Las consecuencias del sobre-alcance: ineficiencia, ineficacia y pérdida de ventaja
¿Hay alguna ventaja en aplicar la legislación de contratos en casos en los que no se debería? Todo lo contrario.
Supone, de entrada, una gran ineficiencia, en la medida en que hay que gastar medios materiales, personales y económicos en articular procedimientos complejos que no son necesarios ni aportan ventaja añadida. Algo muy relevante en un contexto en el que faltan medios en el ámbito público para la operación de reconstrucción que tenemos sobre la mesa.
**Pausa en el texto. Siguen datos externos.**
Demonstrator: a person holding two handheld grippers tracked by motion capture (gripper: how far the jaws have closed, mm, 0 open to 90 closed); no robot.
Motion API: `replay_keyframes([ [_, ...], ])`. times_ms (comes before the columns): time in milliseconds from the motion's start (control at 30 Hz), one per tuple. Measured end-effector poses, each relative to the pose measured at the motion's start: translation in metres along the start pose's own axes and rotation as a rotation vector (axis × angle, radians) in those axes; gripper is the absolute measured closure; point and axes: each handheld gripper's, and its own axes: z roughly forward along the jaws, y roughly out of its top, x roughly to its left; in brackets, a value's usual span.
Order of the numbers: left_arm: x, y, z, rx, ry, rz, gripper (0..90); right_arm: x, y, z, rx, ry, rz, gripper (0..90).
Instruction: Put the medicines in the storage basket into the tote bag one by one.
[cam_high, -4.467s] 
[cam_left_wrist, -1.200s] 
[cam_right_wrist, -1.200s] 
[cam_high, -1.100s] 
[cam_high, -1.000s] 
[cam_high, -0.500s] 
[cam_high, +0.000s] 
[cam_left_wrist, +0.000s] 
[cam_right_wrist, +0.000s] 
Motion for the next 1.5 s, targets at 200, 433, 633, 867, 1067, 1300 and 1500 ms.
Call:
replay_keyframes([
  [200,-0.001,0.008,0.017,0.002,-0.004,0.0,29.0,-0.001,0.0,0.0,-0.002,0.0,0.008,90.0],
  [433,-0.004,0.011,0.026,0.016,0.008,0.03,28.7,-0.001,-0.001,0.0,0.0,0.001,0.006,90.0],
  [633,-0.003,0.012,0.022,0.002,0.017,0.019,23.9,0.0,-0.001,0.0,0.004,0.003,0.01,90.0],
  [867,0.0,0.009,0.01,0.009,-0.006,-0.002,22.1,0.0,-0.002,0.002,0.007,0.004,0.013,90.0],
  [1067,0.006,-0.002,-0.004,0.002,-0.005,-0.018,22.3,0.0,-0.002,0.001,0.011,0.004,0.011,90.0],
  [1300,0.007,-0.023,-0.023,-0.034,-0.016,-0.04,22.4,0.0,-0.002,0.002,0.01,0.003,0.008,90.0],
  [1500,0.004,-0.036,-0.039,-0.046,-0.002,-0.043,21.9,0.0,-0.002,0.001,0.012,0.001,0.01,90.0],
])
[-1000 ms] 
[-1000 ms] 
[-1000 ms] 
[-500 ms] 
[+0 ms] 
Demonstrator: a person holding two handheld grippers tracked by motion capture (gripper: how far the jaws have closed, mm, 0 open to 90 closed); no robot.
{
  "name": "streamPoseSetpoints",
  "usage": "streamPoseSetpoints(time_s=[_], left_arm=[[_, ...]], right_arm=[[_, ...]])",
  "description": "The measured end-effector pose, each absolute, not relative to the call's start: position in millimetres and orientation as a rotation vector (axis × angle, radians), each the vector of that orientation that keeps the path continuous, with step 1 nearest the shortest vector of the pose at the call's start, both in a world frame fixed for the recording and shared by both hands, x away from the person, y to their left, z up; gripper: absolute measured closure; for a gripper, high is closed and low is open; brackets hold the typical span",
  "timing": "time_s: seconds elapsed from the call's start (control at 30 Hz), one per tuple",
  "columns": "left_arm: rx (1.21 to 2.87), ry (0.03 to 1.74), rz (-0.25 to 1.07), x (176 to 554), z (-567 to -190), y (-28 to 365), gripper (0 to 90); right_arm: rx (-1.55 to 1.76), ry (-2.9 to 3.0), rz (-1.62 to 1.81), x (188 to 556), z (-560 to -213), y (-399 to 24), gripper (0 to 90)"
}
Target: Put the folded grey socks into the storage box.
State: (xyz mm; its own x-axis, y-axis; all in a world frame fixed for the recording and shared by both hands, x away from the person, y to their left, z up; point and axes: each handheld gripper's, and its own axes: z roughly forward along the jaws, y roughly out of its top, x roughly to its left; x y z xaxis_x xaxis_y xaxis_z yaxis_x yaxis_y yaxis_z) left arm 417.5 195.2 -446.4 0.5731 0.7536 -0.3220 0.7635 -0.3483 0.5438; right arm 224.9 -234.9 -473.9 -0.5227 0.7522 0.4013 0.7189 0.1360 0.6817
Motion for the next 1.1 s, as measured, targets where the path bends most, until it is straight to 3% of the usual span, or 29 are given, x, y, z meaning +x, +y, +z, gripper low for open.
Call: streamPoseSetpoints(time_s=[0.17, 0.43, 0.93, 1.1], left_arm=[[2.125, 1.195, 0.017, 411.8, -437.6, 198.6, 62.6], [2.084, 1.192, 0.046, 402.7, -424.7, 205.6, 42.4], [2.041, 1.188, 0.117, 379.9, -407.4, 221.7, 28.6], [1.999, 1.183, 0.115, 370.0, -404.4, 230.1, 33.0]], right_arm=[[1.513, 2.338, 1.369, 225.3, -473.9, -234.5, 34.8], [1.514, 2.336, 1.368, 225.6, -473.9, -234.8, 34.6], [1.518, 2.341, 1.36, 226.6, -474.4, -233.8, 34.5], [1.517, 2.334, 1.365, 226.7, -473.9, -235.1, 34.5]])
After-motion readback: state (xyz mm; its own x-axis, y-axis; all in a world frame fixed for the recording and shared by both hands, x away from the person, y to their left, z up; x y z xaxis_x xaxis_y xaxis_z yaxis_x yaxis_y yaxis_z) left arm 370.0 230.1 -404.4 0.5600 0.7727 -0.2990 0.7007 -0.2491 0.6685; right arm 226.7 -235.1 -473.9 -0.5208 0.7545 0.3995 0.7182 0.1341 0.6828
Supone, en segundo lugar, una gran ineficacia, derivada del tiempo que se tarda en gestionar los procedimientos de contratación, lo que provoca que la necesidad de interés general quede sin satisfacer pese a ser necesaria. En los proyectos Next Generation es especialmente grave, dado que el plazo de adjudicación y ejecución será muy corto, como corresponde a una situación de necesidad.
Supone, en tercer lugar, reconocer unas exigencias de transparencia en el funcionamiento público (derivadas del uso de la plataforma) que diluyen las ventajas añadidas que pueden encontrar la Administración y demás entidades del sector público, al poder ser imitadas por otras entidades similares.
Una revisión profunda pendiente
Estas consideraciones constituyen elementos para un debate necesario en materia de contratación. Está en juego la eficacia y la eficiencia del sector público en un ámbito de extraordinaria importancia, lo que debería conducir a una revisión profunda de la Ley de Contratos del Sector Público. Y conviene insistir: todo lo anterior afecta solo al ámbito de aplicación.
Estos son los aspectos esenciales de mi intervención en el XII Seminario de Contratación Pública de Panticosa (Huesca).